Minor League Top Prospects
The best is yet to come for Jones. There's plenty of projectability remaining in his 6-foot-4, 180-pound frame. As he gets stronger, he'll be able to work more than the 71 innings he totaled this year before being shut down with a tired arm. His present looks pretty good, though. Originally ticketed for short-season Boise at age 18, he was called to fill a void in Lansing in mid-April. He gave up more than three earned runs in only one of his 16 starts. Jones has precocious command of a nifty four-pitch repertoire. His two main pitches are his 89-94 mph fastball and his curveball. He also has a good changeup for his age and a splitter.
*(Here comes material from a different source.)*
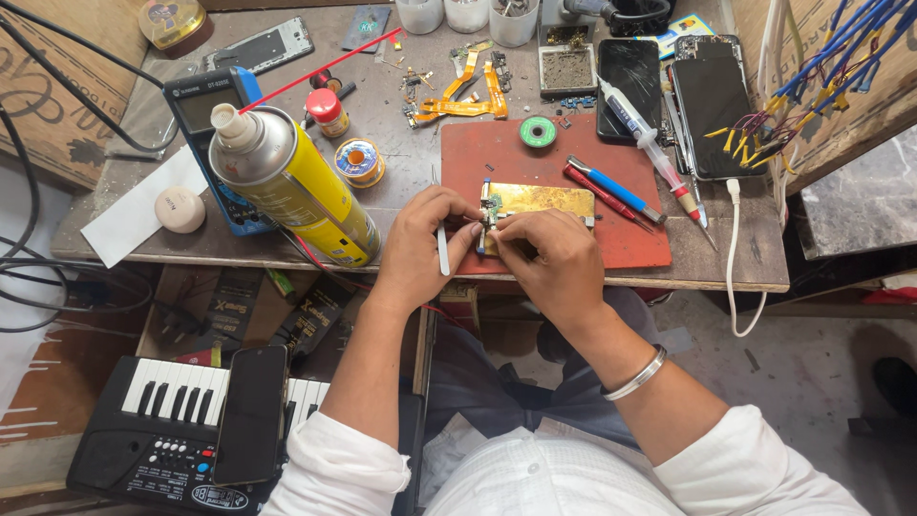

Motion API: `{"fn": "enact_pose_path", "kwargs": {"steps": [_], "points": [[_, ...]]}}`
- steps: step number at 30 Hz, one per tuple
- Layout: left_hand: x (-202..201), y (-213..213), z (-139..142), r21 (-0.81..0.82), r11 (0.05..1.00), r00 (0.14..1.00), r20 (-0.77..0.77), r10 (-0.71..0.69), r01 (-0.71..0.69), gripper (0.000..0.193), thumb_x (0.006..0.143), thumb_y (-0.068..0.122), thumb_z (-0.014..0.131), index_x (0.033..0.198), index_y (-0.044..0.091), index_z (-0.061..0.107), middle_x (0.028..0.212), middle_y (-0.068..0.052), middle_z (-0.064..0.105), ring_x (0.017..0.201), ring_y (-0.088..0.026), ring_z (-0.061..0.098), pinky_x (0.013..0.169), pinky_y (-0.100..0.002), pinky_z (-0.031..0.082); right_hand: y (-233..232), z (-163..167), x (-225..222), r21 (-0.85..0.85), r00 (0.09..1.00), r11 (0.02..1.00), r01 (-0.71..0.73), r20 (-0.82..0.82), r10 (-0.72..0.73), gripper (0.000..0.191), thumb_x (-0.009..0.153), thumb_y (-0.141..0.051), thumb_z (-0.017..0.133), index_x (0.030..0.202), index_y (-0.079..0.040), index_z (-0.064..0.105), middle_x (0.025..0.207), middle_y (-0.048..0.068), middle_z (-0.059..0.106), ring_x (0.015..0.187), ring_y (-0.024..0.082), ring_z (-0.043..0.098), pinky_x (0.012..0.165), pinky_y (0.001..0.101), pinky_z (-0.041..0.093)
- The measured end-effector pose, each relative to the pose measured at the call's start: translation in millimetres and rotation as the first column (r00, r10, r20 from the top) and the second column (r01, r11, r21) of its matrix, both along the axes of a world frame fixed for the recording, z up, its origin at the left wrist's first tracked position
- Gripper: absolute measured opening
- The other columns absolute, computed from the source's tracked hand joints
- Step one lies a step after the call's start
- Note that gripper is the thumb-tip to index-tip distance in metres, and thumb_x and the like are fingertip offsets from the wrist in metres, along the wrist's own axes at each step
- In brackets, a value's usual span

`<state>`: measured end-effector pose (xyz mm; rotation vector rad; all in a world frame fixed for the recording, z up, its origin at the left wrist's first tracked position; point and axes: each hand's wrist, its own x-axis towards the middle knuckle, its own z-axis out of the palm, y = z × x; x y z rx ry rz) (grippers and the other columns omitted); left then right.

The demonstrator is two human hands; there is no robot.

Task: The person solders a small circuit board held with tweezers on a workbench, using a soldering iron in one hand and a tool in the other to work on the board's components. They reposition the board on a metal jig and continue soldering different points, then set the iron aside and handle the board by hand.

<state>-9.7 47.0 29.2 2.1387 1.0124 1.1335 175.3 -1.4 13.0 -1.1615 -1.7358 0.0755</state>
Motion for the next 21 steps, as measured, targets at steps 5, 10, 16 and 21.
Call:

Jones, the Cubs' second-round draft pick, came out of the same Virginia Beach region that also produced B.J. Upton, who went No. 2 overall to the Devil Rays. After an inconsistent spring as a high school senior, Jones limited hitters to a .181 average and no homers while striking out 11.3 per nine innings. Managers say Jones only has scratched the surface of his ability. "He's got a great demeanor, a 90-92 mph fastball and can throw his curve at any point in the count," Martinez said. "Down the road, I can see him in the mid-90s. He's got a lot going for him."